» **Exercise description**: Extract from the entries below, exactly as given, only the lines from the line containing "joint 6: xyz" to the line containing "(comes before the", both lines included.
[[ Input material open ]]
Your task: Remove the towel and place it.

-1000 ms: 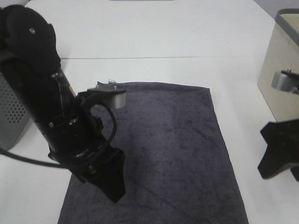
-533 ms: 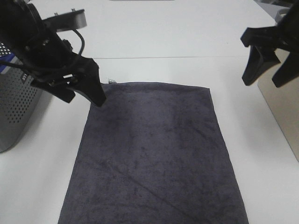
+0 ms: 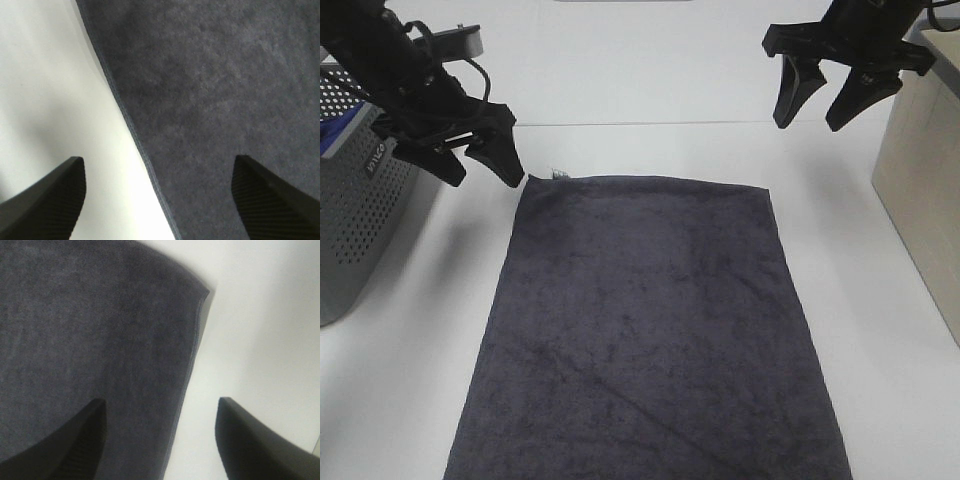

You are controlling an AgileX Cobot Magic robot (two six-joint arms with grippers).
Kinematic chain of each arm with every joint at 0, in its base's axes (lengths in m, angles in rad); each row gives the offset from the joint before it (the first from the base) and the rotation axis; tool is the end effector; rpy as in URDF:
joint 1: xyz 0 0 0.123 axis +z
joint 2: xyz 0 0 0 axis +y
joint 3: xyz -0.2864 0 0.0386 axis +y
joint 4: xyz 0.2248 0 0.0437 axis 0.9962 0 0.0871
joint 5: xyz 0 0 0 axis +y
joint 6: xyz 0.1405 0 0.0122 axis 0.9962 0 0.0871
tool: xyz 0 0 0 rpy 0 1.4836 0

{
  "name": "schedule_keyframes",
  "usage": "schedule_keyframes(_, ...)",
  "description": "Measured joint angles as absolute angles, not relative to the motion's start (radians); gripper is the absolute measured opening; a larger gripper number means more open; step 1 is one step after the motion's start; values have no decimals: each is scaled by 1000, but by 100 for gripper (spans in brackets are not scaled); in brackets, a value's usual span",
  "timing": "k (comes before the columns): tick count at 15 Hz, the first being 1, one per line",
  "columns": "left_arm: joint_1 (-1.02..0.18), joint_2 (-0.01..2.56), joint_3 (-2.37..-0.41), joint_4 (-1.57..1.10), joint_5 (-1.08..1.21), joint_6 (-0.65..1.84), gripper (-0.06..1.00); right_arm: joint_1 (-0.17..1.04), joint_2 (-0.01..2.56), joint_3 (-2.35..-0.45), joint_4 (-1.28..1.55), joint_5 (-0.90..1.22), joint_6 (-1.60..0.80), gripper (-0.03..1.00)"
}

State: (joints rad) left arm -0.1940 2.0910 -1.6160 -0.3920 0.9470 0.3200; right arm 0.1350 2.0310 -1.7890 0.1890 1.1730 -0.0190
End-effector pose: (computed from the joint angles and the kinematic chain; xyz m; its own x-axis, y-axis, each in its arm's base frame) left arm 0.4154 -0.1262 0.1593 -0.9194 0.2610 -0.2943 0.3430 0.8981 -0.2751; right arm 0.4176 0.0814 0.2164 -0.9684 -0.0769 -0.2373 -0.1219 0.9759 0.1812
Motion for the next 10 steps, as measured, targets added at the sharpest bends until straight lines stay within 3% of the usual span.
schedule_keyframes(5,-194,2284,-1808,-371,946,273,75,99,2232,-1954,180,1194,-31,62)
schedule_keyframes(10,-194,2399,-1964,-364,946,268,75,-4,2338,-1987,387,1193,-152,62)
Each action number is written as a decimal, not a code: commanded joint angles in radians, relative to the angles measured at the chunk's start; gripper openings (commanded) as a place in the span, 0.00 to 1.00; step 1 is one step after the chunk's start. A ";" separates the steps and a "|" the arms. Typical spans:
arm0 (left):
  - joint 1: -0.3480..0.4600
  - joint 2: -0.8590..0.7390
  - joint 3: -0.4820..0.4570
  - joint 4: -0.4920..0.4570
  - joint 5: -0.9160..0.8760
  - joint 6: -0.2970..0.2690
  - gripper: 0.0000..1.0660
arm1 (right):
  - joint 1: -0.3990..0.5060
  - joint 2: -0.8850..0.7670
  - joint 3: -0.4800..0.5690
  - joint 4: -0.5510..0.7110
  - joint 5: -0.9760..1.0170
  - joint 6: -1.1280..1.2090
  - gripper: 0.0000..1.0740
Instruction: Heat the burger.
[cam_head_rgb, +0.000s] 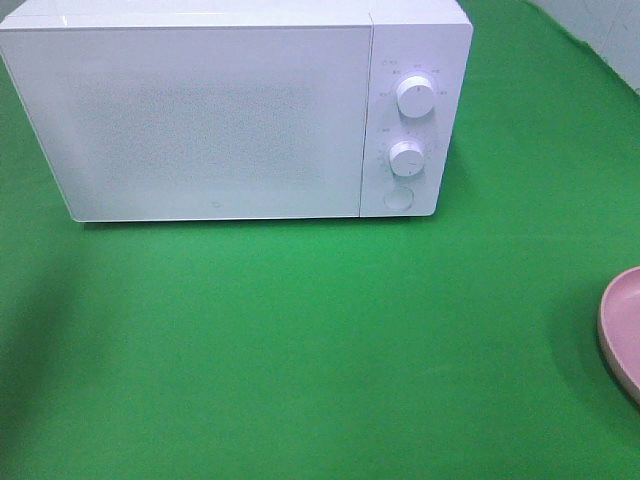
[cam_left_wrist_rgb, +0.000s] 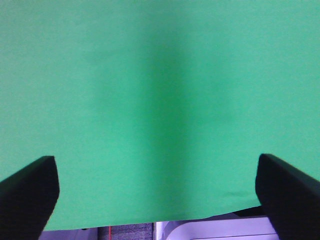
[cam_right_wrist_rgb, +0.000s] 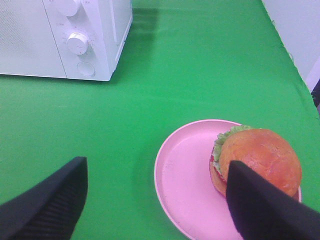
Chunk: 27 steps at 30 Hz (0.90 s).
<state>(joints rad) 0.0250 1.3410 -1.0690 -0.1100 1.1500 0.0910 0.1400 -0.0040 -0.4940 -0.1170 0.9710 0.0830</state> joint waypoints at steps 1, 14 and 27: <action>0.044 -0.039 0.034 -0.012 0.015 -0.008 0.94 | -0.003 -0.027 0.002 -0.004 -0.012 -0.008 0.69; 0.063 -0.389 0.308 0.010 0.037 -0.041 0.94 | -0.003 -0.027 0.002 -0.004 -0.012 -0.009 0.69; 0.061 -0.801 0.548 0.009 -0.082 -0.040 0.94 | -0.003 -0.027 0.002 -0.004 -0.012 -0.009 0.69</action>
<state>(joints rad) 0.0860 0.6070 -0.5640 -0.0940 1.1290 0.0590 0.1400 -0.0040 -0.4940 -0.1170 0.9710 0.0830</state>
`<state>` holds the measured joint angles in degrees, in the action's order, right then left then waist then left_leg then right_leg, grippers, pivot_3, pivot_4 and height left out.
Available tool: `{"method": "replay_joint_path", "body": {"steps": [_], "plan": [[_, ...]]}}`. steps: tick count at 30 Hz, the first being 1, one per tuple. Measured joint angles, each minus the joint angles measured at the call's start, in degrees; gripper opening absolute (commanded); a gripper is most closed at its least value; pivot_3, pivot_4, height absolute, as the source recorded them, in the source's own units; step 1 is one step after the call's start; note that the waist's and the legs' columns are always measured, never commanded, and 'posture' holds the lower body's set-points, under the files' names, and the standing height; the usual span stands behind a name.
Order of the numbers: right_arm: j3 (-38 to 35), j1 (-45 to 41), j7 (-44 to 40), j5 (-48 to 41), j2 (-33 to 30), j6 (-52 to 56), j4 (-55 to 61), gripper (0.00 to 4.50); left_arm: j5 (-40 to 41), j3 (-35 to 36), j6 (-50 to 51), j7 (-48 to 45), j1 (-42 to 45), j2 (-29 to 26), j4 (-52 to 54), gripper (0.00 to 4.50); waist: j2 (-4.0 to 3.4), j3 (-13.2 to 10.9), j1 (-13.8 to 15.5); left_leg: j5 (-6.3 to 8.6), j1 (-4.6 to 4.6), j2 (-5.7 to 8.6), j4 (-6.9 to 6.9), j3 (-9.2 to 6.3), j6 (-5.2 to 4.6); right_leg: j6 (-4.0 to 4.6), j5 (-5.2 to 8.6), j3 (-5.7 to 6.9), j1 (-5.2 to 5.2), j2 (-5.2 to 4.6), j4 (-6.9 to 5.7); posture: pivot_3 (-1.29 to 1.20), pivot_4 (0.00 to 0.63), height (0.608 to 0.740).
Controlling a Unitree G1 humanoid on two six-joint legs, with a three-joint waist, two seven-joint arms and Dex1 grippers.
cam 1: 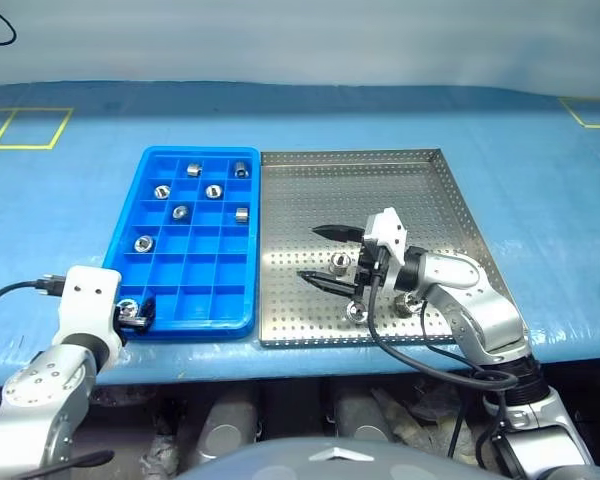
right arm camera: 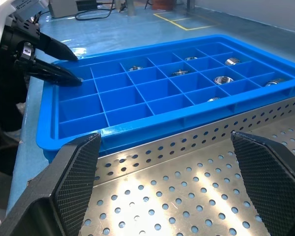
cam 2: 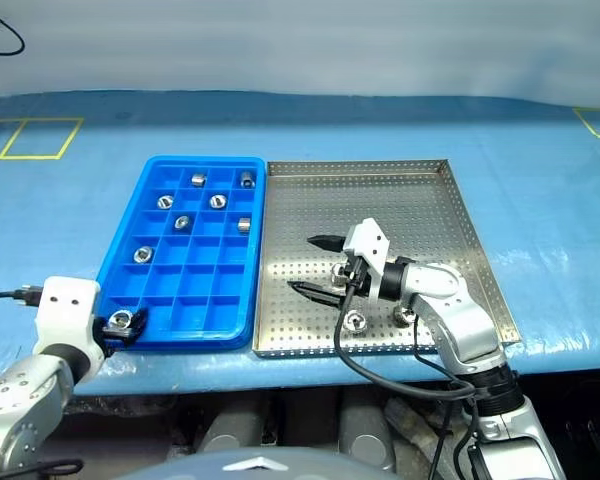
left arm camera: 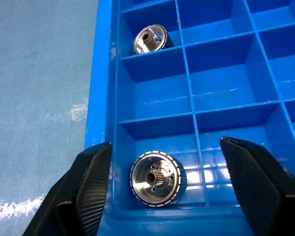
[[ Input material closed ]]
» **Answer to the problem**:
joint 6: xyz 0.1405 0 0.0122 axis 0.9962 0 0.0871
tool: xyz 0 0 0 rpy 0 1.4836 0

{
  "name": "schedule_keyframes",
  "usage": "schedule_keyframes(_, ...)",
  "description": "Measured joint angles as absolute angles, not relative to the motion's start (radians); gripper is the absolute measured opening; a larger gripper number means more open; step 1 is one step after the motion's start; values have no decimals: each is scaled by 1000, but by 100 for gripper (spans in brackets are not scaled); in brackets, a value's usual span",
  "timing": "k (comes before the columns): tick count at 15 Hz, the first being 1, one per line",

The answer requires no additions.